[Saved entries]
• • • • • • •
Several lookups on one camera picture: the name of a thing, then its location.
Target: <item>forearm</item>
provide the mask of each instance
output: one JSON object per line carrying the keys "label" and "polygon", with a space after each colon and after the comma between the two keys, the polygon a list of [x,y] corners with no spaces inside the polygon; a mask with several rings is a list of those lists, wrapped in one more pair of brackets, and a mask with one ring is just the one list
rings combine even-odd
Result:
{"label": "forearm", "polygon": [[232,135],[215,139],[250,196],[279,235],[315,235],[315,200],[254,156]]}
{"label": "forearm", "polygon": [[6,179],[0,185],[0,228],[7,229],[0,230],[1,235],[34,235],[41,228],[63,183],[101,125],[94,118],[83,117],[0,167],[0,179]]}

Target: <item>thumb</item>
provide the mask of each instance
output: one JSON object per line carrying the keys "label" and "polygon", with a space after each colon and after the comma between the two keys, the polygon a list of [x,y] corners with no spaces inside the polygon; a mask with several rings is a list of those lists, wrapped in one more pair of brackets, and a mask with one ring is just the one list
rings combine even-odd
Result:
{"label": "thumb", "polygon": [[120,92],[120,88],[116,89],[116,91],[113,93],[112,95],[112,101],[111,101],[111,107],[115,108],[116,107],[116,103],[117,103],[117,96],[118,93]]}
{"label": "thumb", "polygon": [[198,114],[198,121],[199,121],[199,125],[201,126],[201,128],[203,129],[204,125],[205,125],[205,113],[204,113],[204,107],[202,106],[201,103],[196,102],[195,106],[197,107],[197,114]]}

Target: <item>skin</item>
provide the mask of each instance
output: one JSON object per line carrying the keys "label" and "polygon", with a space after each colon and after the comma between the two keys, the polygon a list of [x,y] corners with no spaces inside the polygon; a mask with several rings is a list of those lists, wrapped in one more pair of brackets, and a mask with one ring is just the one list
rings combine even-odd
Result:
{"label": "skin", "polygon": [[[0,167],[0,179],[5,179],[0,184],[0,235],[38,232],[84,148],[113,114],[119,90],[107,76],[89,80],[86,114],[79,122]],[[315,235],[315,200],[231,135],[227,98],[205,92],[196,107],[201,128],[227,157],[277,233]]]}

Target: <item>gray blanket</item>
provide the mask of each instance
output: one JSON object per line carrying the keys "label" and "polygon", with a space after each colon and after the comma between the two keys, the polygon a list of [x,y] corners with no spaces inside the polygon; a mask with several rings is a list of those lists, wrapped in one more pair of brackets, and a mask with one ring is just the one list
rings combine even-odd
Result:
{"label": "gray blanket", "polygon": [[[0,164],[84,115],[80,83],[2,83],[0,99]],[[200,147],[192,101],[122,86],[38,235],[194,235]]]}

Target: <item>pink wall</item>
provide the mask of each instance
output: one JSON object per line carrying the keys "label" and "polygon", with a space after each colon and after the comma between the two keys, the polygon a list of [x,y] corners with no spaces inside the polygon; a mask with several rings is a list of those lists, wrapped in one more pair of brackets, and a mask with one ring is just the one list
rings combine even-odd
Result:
• • • • • • •
* [Your task]: Wherever a line holds the word "item", copy that line out of the entries above.

* [Task result]:
Target: <item>forearm</item>
Target: <item>thumb</item>
Target: <item>skin</item>
Target: <item>gray blanket</item>
Target: <item>pink wall</item>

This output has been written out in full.